TASK DESCRIPTION:
Set the records down again in full, with every word kept.

SUPPLIED MATERIAL:
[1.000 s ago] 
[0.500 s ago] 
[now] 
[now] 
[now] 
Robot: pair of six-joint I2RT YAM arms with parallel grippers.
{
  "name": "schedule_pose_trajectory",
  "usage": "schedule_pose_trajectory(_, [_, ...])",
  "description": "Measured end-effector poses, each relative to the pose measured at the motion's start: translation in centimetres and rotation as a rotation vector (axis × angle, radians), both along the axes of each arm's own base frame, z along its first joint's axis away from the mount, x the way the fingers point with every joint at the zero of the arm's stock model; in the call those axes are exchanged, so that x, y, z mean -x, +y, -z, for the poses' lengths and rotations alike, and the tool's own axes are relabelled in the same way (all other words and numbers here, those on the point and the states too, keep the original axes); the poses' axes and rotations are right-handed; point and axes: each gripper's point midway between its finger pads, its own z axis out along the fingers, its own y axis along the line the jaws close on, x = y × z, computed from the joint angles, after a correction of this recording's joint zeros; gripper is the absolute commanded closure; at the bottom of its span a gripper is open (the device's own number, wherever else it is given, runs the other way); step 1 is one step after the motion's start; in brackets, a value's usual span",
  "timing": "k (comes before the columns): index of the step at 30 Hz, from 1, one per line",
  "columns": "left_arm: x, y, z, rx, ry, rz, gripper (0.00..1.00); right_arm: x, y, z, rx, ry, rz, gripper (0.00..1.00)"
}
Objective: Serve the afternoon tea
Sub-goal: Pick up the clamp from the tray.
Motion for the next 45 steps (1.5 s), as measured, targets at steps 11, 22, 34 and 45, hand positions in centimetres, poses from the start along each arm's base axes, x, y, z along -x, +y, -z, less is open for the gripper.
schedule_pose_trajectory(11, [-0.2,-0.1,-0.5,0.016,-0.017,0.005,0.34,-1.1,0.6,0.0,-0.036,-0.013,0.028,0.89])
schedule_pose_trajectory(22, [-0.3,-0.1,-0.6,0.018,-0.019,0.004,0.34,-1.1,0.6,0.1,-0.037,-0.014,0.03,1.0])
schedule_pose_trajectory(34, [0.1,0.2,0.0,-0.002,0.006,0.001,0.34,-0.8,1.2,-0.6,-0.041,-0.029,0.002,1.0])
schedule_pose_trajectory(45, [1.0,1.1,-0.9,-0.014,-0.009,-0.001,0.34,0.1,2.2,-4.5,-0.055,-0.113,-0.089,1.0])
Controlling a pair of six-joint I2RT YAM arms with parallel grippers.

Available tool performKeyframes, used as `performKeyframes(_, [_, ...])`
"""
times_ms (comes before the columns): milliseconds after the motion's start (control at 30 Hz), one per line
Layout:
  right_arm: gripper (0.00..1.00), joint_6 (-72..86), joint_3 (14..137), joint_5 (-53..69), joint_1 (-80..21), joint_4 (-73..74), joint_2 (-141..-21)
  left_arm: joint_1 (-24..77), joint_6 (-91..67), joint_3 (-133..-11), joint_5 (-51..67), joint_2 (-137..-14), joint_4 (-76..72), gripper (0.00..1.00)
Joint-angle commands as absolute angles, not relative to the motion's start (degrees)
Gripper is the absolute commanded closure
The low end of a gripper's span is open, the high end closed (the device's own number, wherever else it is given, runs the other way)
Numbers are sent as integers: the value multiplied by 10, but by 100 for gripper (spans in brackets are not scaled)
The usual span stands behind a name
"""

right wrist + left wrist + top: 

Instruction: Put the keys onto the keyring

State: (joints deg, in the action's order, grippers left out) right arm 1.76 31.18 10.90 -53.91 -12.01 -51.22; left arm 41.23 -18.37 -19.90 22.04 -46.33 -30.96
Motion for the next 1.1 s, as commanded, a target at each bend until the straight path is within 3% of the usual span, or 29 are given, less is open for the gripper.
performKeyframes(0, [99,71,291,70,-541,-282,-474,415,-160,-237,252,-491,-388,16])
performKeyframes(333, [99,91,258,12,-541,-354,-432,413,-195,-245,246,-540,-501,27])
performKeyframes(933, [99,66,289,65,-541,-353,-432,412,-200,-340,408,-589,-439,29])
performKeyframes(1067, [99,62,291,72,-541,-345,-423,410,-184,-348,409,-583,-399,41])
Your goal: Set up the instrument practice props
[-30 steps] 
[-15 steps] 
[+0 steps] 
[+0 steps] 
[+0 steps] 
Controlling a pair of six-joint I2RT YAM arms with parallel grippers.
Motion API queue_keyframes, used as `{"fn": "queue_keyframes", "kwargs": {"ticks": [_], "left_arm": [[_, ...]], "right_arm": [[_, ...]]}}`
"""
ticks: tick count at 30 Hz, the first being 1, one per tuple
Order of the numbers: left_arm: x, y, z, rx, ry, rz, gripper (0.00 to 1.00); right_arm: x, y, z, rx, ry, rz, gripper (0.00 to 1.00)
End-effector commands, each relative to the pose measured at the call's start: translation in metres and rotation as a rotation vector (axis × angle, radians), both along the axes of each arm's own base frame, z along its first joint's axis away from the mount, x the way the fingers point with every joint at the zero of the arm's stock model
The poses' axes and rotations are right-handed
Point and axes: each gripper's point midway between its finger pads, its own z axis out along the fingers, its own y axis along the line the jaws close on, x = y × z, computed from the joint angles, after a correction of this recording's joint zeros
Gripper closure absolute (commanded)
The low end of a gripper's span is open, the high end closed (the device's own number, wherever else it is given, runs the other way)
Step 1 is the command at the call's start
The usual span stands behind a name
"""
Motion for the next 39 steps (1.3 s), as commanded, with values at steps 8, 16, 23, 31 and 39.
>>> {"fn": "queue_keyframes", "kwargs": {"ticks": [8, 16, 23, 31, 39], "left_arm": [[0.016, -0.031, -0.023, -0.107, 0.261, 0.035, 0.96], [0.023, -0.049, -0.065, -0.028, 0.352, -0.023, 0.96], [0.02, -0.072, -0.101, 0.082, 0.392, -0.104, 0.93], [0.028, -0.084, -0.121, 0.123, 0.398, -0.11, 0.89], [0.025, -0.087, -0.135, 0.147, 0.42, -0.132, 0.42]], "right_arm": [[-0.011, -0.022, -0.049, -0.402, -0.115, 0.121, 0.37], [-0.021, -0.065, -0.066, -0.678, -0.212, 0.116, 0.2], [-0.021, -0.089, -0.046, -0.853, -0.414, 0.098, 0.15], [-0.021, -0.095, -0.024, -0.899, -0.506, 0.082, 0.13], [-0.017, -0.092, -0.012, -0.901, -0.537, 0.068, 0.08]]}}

SOLUTION FOR THIS PROBLEM:
[1.000 s ago] 
[0.500 s ago] 
[now] 
[now] 
[now] 
Robot: pair of six-joint I2RT YAM arms with parallel grippers.
{
  "name": "schedule_pose_trajectory",
  "usage": "schedule_pose_trajectory(_, [_, ...])",
  "description": "Measured end-effector poses, each relative to the pose measured at the motion's start: translation in centimetres and rotation as a rotation vector (axis × angle, radians), both along the axes of each arm's own base frame, z along its first joint's axis away from the mount, x the way the fingers point with every joint at the zero of the arm's stock model; in the call those axes are exchanged, so that x, y, z mean -x, +y, -z, for the poses' lengths and rotations alike, and the tool's own axes are relabelled in the same way (all other words and numbers here, those on the point and the states too, keep the original axes); the poses' axes and rotations are right-handed; point and axes: each gripper's point midway between its finger pads, its own z axis out along the fingers, its own y axis along the line the jaws close on, x = y × z, computed from the joint angles, after a correction of this recording's joint zeros; gripper is the absolute commanded closure; at the bottom of its span a gripper is open (the device's own number, wherever else it is given, runs the other way); step 1 is one step after the motion's start; in brackets, a value's usual span",
  "timing": "k (comes before the columns): index of the step at 30 Hz, from 1, one per line",
  "columns": "left_arm: x, y, z, rx, ry, rz, gripper (0.00..1.00); right_arm: x, y, z, rx, ry, rz, gripper (0.00..1.00)"
}
Objective: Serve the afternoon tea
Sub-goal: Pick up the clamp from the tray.
Motion for the next 45 steps (1.5 s), as measured, targets at steps 11, 22, 34 and 45, hand positions in centimetres, poses from the start along each arm's base axes, x, y, z along -x, +y, -z, less is open for the gripper.
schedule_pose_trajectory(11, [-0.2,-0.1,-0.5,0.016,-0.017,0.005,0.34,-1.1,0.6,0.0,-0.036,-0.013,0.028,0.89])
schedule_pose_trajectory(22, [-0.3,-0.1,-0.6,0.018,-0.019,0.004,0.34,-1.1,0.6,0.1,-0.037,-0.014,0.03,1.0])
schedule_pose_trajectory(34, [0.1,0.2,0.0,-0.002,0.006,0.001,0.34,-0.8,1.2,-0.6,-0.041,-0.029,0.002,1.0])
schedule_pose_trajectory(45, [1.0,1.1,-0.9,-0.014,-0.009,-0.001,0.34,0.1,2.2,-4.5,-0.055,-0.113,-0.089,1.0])
Controlling a pair of six-joint I2RT YAM arms with parallel grippers.

Available tool performKeyframes, used as `performKeyframes(_, [_, ...])`
"""
times_ms (comes before the columns): milliseconds after the motion's start (control at 30 Hz), one per line
Layout:
  right_arm: gripper (0.00..1.00), joint_6 (-72..86), joint_3 (14..137), joint_5 (-53..69), joint_1 (-80..21), joint_4 (-73..74), joint_2 (-141..-21)
  left_arm: joint_1 (-24..77), joint_6 (-91..67), joint_3 (-133..-11), joint_5 (-51..67), joint_2 (-137..-14), joint_4 (-76..72), gripper (0.00..1.00)
Joint-angle commands as absolute angles, not relative to the motion's start (degrees)
Gripper is the absolute commanded closure
The low end of a gripper's span is open, the high end closed (the device's own number, wherever else it is given, runs the other way)
Numbers are sent as integers: the value multiplied by 10, but by 100 for gripper (spans in brackets are not scaled)
The usual span stands behind a name
"""

right wrist + left wrist + top: 

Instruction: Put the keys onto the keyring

State: (joints deg, in the action's order, grippers left out) right arm 1.76 31.18 10.90 -53.91 -12.01 -51.22; left arm 41.23 -18.37 -19.90 22.04 -46.33 -30.96
Motion for the next 1.1 s, as commanded, a target at each bend until the straight path is within 3% of the usual span, or 29 are given, less is open for the gripper.
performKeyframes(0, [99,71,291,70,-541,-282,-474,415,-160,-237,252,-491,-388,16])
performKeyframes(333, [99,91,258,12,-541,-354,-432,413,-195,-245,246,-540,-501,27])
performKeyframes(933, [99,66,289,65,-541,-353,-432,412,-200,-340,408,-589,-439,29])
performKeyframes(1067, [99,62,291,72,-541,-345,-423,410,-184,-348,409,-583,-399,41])
Your goal: Set up the instrument practice props
[-30 steps] 
[-15 steps] 
[+0 steps] 
[+0 steps] 
[+0 steps] 
Controlling a pair of six-joint I2RT YAM arms with parallel grippers.
Motion API queue_keyframes, used as `{"fn": "queue_keyframes", "kwargs": {"ticks": [_], "left_arm": [[_, ...]], "right_arm": [[_, ...]]}}`
"""
ticks: tick count at 30 Hz, the first being 1, one per tuple
Order of the numbers: left_arm: x, y, z, rx, ry, rz, gripper (0.00 to 1.00); right_arm: x, y, z, rx, ry, rz, gripper (0.00 to 1.00)
End-effector commands, each relative to the pose measured at the call's start: translation in metres and rotation as a rotation vector (axis × angle, radians), both along the axes of each arm's own base frame, z along its first joint's axis away from the mount, x the way the fingers point with every joint at the zero of the arm's stock model
The poses' axes and rotations are right-handed
Point and axes: each gripper's point midway between its finger pads, its own z axis out along the fingers, its own y axis along the line the jaws close on, x = y × z, computed from the joint angles, after a correction of this recording's joint zeros
Gripper closure absolute (commanded)
The low end of a gripper's span is open, the high end closed (the device's own number, wherever else it is given, runs the other way)
Step 1 is the command at the call's start
The usual span stands behind a name
"""
Motion for the next 39 steps (1.3 s), as commanded, with values at steps 8, 16, 23, 31 and 39.
>>> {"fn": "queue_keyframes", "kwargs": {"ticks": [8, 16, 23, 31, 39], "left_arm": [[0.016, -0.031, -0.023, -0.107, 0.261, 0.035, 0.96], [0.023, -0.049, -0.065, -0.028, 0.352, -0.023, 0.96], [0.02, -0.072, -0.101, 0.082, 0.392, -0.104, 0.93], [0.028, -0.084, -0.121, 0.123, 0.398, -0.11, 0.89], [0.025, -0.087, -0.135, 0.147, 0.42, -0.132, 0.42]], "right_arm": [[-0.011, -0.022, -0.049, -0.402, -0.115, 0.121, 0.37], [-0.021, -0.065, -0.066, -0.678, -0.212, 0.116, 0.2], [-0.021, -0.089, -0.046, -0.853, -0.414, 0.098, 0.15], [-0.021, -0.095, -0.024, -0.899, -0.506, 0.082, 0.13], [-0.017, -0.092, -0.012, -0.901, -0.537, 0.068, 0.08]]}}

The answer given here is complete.